Por Augusto Solano Lopes Costa
Ainda estamos em meio aos efeitos e transformações decorrentes da pandemia. Efeito imediato para os profissionais da advocacia, a crise é equivalente à grande depressão econômica de 1929. E é a maior crise que a advocacia enfrenta nestes 35 anos de exercício profissional que vivencio.
Entristecido, evoco a famosa citação de José Saramago, lida por ocasião do encerramento do Fórum Social Mundial realizado em Porto Alegre em 2002. Nela é descrita a situação do Camponês de Florença, que após perder uma pretensão em que se discutia a questão limítrofe dos marcos de propriedade – tendo conhecido o resultado, negativo à sua pretensão – subiu ao campanário da pequena igreja da aldeia e lá tocou o sino, como que para avisar à população que a Justiça havia morrido.
Neste momento em que completamos mais de 19 meses sem atividade forense, desde setembro de 2019 (greve dos serventuários) e março de 2020 (início da pandemia), até os presentes dias, lembro justamente do Camponês de Florença.
Quando leio que setores da economia lamentam seus prejuízos e resultados negativos advindos das situações pandêmicas, lamento muito mais as vidas que se perderam.

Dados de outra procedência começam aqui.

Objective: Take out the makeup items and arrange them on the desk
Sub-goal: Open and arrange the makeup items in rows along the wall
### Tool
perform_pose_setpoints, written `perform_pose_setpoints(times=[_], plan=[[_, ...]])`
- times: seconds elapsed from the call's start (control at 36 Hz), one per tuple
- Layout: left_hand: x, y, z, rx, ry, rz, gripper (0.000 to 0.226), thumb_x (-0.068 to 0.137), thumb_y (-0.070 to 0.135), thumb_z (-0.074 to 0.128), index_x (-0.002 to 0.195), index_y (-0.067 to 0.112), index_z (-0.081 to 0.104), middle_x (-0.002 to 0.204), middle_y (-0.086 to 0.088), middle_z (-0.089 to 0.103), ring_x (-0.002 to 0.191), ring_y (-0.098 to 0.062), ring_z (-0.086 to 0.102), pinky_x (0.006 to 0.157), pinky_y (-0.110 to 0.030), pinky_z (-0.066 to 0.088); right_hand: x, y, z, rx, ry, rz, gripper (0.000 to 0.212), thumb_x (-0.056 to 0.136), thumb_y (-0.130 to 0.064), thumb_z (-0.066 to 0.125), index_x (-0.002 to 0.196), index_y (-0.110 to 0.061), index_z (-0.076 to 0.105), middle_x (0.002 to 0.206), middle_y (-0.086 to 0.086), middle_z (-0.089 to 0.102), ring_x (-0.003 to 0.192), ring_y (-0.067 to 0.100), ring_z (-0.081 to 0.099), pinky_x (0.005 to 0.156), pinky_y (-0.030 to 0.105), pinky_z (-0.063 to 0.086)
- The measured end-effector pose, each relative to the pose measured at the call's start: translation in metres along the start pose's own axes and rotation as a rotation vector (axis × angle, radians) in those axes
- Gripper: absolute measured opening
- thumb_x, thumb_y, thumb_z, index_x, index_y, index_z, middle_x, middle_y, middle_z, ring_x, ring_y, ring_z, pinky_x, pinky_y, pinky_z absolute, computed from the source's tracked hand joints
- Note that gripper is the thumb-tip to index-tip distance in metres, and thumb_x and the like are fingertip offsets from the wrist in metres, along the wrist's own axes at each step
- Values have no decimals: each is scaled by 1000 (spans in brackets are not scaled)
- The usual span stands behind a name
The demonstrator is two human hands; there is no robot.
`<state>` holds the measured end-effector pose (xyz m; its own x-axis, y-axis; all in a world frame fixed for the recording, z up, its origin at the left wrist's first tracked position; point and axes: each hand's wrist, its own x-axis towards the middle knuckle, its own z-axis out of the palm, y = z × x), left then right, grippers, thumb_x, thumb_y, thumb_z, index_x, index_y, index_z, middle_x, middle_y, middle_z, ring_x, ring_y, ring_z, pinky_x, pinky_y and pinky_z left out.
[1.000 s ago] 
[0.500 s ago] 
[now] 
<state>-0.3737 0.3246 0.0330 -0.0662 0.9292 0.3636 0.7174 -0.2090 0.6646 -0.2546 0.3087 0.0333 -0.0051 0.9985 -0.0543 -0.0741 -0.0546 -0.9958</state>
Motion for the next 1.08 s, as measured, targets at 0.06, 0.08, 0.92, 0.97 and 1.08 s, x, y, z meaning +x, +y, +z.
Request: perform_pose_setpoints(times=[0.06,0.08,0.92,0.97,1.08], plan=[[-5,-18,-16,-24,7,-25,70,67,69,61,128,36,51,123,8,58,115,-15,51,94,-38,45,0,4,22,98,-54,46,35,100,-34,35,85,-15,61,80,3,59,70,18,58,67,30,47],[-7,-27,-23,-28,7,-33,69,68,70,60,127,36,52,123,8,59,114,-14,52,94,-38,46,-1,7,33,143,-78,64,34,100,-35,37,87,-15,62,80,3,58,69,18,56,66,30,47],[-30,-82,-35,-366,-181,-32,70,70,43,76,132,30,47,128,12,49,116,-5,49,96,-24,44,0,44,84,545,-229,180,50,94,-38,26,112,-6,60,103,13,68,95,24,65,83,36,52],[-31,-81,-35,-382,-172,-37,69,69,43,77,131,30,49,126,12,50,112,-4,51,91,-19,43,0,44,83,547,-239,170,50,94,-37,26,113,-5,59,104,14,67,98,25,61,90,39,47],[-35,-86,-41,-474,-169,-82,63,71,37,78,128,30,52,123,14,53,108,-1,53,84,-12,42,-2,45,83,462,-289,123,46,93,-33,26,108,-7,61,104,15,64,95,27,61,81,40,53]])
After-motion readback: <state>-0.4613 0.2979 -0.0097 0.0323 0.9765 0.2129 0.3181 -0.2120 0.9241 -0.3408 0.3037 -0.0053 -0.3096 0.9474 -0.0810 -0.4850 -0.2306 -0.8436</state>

Praticamente nenhuma família ficou livre de haver pranteado algum familiar e ente querido cuja vida foi ceifada.
E o comparativo com o exercício profissional da advocacia se faz inevitável. Longo período sem o exercício regular da atividade. Estoica e heroica, ela resiste bravamente nas ações em que a OAB/RS busca freneticamente o diálogo. Na conjunção, há que contornar as barreiras possíveis, mas que esbarram nos obstáculos instransponíveis dos meandros cibernéticos e dificuldades impostas pela vagarosa ambientação à modernidade.
A Justiça Estadual do RS, a mais abrangente e diretamente ligada ao nosso dia a dia, desnudou-se atrasada em seu processo de digitalização de seus processos e serviços; e naquilo em que se iniciava, foi literalmente atropelada pelos fatos.
Do outro lado do balcão, nós advogados e partes, já combalidos das refregas de outros campos de batalha, nos vimos diante de algumas situações inusitadas. Literalmente atropelados pelos fatos, vamos dando um jeito aqui e por ali. Como a água que escorre nas enchentes, buscando uma saída.
Não nos é permitido buscar o porquê desta situação – mas, sim, buscar ou vislumbrar saídas pela sobrevivência. Sem salários garantidos no final do mês, a busca é literalmente pela sobrevivência. Nesta guerra buscamos somente sobreviver e tentar saber o que virá? E como virá?
Verificaremos isso no andar do tempo. Oxalá seja antes que o Camponês de Florença suba novamente ao campanário daquela pequena igreja da aldeia. Ele foi visto já na escadaria; estamos torcendo para que ele desista no meio da subida!
Augusto Solano Lopes Costa é advogado (OAB/RS nº 22.740), de São Gabriel/RS.